Your team can copy Meta’s definition of time to first batch (for either training or inference) and understand how long it takes to convert regular Python into a run over production-scale data and compute. Alternatively, you can consider minimizing the number of ideas that cannot be tested because the effort of launching the experiment is higher than the perceived value. The better the platform, the lower the barrier to entry.
To be more tactical, we have a few opinionated perspectives on implementation. First, workloads should run on Kubernetes. Kubernetes is a near-default assumption for generic cloud workloads at scale and in practice, already fully adopted by mature ML teams. To just name a few of the benefits, Kubernetes offers portability, scalability, a rich ecosystem for observability and management, and is fundamentally familiar to core platform teams. For inference, autoscaling from zero to infinity is extremely useful. For training, Kubernetes is a good place to launch many replicas for distributed workloads or hyperparameter optimization. Significant fringe benefits include offloading management to core platforms and plugging into existing auth, management, and logging.

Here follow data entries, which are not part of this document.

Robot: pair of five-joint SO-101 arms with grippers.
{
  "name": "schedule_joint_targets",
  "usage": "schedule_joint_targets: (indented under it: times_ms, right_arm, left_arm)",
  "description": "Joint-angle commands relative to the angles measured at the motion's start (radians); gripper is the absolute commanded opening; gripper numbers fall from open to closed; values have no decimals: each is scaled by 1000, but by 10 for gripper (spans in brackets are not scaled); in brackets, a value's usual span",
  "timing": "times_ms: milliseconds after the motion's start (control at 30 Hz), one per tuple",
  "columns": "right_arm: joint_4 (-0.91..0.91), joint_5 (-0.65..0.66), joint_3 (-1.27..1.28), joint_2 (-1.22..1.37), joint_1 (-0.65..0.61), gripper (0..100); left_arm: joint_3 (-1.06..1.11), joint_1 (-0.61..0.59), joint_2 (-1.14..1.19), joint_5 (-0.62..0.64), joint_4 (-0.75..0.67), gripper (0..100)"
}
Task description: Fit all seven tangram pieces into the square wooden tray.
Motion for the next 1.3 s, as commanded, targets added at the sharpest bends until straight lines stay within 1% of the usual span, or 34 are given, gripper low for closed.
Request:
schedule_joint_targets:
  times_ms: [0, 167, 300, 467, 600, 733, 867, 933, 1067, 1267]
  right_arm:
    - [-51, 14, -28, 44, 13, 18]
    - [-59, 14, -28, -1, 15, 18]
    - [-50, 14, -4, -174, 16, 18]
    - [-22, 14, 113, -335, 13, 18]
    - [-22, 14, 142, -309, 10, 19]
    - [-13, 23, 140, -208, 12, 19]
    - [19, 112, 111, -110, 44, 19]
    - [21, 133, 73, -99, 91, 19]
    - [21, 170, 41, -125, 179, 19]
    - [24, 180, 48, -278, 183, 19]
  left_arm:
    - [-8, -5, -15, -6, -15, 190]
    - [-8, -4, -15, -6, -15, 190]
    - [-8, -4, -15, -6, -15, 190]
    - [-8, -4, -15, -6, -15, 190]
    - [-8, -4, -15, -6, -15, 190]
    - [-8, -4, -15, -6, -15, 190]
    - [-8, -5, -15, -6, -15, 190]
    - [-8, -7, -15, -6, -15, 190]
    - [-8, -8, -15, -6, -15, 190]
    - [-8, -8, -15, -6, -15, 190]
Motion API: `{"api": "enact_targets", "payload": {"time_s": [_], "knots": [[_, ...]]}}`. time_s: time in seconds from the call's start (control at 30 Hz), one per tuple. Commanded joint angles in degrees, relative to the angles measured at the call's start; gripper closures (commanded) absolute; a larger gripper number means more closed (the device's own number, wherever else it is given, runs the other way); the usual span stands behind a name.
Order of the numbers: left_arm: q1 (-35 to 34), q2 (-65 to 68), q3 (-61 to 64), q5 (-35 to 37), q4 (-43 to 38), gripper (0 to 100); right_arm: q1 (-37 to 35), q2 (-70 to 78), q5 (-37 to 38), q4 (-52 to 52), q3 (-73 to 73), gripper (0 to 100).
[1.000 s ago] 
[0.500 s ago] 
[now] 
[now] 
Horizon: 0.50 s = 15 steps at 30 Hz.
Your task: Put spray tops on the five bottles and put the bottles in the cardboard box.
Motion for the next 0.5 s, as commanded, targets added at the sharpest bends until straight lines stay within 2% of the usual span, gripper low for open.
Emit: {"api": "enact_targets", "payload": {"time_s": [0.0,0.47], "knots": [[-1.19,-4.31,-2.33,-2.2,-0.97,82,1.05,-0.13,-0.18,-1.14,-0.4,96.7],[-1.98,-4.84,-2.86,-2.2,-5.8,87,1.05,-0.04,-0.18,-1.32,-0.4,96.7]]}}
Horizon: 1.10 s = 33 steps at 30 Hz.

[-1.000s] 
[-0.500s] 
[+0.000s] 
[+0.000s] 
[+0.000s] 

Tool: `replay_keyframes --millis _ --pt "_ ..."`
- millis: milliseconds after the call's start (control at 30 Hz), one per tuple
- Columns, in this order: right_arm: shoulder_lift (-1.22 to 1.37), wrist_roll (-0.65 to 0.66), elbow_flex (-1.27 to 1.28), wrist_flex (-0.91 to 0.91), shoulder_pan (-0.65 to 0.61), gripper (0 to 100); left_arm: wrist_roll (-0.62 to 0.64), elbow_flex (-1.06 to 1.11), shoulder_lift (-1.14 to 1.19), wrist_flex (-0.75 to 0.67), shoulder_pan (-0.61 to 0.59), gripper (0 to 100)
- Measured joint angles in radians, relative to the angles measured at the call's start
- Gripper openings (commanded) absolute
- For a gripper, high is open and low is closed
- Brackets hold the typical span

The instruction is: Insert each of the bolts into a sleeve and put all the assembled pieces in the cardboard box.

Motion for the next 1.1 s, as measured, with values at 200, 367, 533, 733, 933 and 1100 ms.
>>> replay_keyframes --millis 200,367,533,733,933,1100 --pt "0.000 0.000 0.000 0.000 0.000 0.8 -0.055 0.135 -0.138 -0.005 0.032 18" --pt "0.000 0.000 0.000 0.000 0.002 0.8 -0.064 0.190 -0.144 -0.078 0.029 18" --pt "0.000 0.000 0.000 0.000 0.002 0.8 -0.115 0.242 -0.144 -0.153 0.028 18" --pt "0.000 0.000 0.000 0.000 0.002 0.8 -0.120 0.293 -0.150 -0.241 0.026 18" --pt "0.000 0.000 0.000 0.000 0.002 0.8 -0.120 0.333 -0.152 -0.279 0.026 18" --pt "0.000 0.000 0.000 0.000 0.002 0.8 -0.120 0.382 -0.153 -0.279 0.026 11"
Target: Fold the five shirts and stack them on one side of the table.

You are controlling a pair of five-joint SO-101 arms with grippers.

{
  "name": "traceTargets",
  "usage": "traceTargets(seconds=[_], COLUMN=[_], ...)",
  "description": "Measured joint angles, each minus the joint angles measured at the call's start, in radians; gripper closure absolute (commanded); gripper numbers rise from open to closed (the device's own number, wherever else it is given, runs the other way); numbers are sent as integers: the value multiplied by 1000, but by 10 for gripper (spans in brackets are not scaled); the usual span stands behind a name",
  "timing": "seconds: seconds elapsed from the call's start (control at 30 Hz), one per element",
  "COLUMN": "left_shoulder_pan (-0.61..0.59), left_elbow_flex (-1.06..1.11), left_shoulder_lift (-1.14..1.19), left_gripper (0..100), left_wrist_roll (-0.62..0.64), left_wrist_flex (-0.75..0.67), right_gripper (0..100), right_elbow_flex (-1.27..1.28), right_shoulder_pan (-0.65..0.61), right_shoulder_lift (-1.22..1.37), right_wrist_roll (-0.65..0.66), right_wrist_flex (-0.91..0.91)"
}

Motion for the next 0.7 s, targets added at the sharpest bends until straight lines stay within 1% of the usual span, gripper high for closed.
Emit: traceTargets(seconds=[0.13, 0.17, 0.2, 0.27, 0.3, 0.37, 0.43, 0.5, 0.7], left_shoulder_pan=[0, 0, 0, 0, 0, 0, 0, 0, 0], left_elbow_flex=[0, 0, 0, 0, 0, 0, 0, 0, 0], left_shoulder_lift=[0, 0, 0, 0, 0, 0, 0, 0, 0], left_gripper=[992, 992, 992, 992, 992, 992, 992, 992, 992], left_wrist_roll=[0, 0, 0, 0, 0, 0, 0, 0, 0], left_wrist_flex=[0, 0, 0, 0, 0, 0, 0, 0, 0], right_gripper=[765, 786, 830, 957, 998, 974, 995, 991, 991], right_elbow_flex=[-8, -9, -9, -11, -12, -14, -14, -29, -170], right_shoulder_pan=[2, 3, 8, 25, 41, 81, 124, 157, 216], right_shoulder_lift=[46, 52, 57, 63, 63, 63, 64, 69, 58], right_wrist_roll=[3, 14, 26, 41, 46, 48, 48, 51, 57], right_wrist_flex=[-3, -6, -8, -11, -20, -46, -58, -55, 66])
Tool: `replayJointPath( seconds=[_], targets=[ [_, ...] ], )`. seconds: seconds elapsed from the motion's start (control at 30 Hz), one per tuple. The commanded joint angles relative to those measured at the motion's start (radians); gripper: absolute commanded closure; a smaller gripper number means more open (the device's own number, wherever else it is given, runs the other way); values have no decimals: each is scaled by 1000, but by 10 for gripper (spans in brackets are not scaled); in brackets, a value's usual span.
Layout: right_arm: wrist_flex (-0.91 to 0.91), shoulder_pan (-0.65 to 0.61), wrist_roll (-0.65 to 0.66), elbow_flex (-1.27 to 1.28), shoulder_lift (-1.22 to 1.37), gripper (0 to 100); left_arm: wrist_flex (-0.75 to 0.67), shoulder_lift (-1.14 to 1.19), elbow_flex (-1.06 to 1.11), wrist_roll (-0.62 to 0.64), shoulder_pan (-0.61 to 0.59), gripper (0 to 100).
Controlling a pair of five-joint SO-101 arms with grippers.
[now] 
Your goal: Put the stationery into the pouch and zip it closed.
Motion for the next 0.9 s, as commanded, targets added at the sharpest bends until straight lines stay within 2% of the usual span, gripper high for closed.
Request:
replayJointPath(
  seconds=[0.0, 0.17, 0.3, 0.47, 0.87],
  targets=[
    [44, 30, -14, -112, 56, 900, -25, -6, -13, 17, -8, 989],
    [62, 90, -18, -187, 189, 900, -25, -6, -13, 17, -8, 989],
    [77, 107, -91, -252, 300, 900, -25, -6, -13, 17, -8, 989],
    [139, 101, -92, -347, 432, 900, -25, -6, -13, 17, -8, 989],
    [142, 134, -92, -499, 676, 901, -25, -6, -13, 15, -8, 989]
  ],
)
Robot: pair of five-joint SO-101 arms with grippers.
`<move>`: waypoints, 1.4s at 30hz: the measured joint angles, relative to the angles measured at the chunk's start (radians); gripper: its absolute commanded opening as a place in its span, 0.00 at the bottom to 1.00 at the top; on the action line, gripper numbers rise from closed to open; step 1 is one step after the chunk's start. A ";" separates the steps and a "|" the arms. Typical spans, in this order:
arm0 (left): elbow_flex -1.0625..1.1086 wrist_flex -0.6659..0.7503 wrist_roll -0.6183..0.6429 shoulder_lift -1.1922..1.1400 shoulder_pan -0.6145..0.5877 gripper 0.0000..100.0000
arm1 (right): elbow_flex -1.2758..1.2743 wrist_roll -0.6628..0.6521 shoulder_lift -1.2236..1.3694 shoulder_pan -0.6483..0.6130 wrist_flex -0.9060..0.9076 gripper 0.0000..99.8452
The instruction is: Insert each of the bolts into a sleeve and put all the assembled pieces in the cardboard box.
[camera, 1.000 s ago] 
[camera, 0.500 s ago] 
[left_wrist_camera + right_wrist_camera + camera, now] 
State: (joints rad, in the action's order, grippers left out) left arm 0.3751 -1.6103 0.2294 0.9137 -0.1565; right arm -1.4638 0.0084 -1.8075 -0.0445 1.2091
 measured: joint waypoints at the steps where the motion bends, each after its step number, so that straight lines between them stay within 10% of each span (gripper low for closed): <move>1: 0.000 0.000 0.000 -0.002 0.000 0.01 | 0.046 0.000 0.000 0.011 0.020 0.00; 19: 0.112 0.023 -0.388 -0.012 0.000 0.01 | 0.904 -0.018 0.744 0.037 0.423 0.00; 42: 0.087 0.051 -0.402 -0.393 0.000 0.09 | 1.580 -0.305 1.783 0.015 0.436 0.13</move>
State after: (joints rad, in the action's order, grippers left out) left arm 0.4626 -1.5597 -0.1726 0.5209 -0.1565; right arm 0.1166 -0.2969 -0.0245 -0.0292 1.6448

Second, everything on the developer’s end, from the program to execution, should be able to work entirely in regular Python. Generally, developers and data scientists know Python best and don’t know Kubernetes nearly as well. Debugging and developing with Python is significantly more ergonomic and eliminates onboarding trauma. This extends to more subtle features as well, such as propagating Python errors or streaming Python logs. Using Python to interact with infrastructure to execute regular Python ensures that data scientists and ML engineers are happy, and do not need manual enablement from a Kubernetes expert.
Finally, not only should code always be production-ready code, but there should also never be a sacrifice on iteration speed. Code is written and pushed to a monorepo, and this should be immediately executable by anyone (with permissions). As an example, on their first day of work, a new ML teammate is asked to make a small change or bugfix. They check out code, iteratively make edits while interactively testing the changes in a production-like setting to confirm it works, make a pull request, and once merged, have that code running in production that night. In this process, there is no “translation” to production, and iterative execution is fast. This is reasonable because it is the expectation in software.
Kubetorch Was Built to Be Your Platform’s Compute Foundation
Thus far, we’ve been fairly high-level when reasoning about ML platforms. There is no single tactical “right answer,” and there are many ways to slowly homegrow your tooling into better abstractions and offer a good platform. However, it is not a simple task, and this was the motivating reason for why we built Kubetorch. Kubetorch is designed to be the foundational compute component of a great ML platform, by offering an interface into compute that offers both flexibility and robustness:
- A pythonic API that is friendly to ML developers, but automatically scales, distributes, and hardens their code as production Kubernetes applications.
- Extremely fast iteration loops, hot reloading in development to avoid wasted developer productivity.
- Fully production-ready execution of regular code, avoiding any reproducibility gap or additional effort to turn finalized research work into production execution.
- Installation on Kubernetes to plug into the robust ecosystem already managed by the core platform team.